▶ Activity
Each record is to be written out exactly as it appears.

[Data items]
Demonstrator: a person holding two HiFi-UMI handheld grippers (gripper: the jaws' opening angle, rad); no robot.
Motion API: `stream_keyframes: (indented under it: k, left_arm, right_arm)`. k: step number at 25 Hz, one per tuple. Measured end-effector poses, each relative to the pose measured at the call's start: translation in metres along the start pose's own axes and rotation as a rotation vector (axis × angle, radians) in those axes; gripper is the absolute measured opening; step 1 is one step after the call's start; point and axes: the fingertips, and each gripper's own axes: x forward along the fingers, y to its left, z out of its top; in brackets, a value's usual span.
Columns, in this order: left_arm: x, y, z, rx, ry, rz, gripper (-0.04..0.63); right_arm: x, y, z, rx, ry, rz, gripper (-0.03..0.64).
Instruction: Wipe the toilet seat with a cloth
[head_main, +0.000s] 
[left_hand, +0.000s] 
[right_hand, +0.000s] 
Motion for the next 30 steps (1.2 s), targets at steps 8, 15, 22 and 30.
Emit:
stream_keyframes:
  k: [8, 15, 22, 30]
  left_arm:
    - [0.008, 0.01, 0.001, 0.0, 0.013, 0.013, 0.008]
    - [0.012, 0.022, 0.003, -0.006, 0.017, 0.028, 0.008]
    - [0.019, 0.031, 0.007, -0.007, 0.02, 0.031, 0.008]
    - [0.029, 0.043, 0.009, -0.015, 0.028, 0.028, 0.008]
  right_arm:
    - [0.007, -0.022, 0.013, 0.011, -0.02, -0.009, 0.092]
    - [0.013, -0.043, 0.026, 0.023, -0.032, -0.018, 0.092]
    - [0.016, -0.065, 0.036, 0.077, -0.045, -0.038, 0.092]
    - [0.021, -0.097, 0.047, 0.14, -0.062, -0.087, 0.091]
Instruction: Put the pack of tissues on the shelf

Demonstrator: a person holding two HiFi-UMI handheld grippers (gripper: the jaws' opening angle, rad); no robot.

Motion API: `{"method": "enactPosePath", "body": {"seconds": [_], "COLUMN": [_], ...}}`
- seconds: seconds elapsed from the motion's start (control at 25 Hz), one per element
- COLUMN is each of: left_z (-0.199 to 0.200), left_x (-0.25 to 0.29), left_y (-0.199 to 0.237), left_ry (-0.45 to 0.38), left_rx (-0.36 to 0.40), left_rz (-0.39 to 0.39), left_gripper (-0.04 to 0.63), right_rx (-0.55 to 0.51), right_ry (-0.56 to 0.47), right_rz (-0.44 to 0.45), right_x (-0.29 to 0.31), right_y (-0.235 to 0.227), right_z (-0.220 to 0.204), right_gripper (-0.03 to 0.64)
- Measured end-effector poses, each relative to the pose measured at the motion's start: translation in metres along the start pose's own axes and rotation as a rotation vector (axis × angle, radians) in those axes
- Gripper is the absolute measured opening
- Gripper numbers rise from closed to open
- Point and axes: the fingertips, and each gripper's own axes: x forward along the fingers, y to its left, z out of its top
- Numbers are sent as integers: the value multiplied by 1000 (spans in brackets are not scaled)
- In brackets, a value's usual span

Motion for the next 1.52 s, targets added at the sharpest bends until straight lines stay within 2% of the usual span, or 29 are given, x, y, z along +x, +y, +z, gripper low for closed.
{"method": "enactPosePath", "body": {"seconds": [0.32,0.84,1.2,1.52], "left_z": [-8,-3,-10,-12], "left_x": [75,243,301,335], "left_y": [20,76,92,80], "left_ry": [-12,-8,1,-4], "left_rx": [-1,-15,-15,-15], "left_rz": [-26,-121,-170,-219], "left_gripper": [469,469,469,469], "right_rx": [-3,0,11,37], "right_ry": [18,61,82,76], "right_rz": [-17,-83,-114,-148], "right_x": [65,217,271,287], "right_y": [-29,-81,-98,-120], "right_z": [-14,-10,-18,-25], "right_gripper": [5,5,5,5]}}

▶ Written solution
Demonstrator: a person holding two HiFi-UMI handheld grippers (gripper: the jaws' opening angle, rad); no robot.
Motion API: `stream_keyframes: (indented under it: k, left_arm, right_arm)`. k: step number at 25 Hz, one per tuple. Measured end-effector poses, each relative to the pose measured at the call's start: translation in metres along the start pose's own axes and rotation as a rotation vector (axis × angle, radians) in those axes; gripper is the absolute measured opening; step 1 is one step after the call's start; point and axes: the fingertips, and each gripper's own axes: x forward along the fingers, y to its left, z out of its top; in brackets, a value's usual span.
Columns, in this order: left_arm: x, y, z, rx, ry, rz, gripper (-0.04..0.63); right_arm: x, y, z, rx, ry, rz, gripper (-0.03..0.64).
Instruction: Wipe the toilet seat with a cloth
[head_main, +0.000s] 
[left_hand, +0.000s] 
[right_hand, +0.000s] 
Motion for the next 30 steps (1.2 s), targets at steps 8, 15, 22 and 30.
Emit:
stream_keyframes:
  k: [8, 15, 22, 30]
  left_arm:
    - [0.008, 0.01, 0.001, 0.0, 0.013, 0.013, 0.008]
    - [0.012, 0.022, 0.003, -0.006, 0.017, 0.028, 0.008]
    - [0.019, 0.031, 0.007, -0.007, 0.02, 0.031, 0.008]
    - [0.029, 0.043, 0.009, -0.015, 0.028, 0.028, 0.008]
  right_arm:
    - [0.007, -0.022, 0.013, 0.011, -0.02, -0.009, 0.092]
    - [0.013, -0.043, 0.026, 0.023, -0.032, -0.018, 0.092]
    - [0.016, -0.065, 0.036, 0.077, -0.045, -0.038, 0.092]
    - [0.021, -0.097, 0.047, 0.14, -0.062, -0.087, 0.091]
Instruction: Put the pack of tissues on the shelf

Demonstrator: a person holding two HiFi-UMI handheld grippers (gripper: the jaws' opening angle, rad); no robot.

Motion API: `{"method": "enactPosePath", "body": {"seconds": [_], "COLUMN": [_], ...}}`
- seconds: seconds elapsed from the motion's start (control at 25 Hz), one per element
- COLUMN is each of: left_z (-0.199 to 0.200), left_x (-0.25 to 0.29), left_y (-0.199 to 0.237), left_ry (-0.45 to 0.38), left_rx (-0.36 to 0.40), left_rz (-0.39 to 0.39), left_gripper (-0.04 to 0.63), right_rx (-0.55 to 0.51), right_ry (-0.56 to 0.47), right_rz (-0.44 to 0.45), right_x (-0.29 to 0.31), right_y (-0.235 to 0.227), right_z (-0.220 to 0.204), right_gripper (-0.03 to 0.64)
- Measured end-effector poses, each relative to the pose measured at the motion's start: translation in metres along the start pose's own axes and rotation as a rotation vector (axis × angle, radians) in those axes
- Gripper is the absolute measured opening
- Gripper numbers rise from closed to open
- Point and axes: the fingertips, and each gripper's own axes: x forward along the fingers, y to its left, z out of its top
- Numbers are sent as integers: the value multiplied by 1000 (spans in brackets are not scaled)
- In brackets, a value's usual span

Motion for the next 1.52 s, targets added at the sharpest bends until straight lines stay within 2% of the usual span, or 29 are given, x, y, z along +x, +y, +z, gripper low for closed.
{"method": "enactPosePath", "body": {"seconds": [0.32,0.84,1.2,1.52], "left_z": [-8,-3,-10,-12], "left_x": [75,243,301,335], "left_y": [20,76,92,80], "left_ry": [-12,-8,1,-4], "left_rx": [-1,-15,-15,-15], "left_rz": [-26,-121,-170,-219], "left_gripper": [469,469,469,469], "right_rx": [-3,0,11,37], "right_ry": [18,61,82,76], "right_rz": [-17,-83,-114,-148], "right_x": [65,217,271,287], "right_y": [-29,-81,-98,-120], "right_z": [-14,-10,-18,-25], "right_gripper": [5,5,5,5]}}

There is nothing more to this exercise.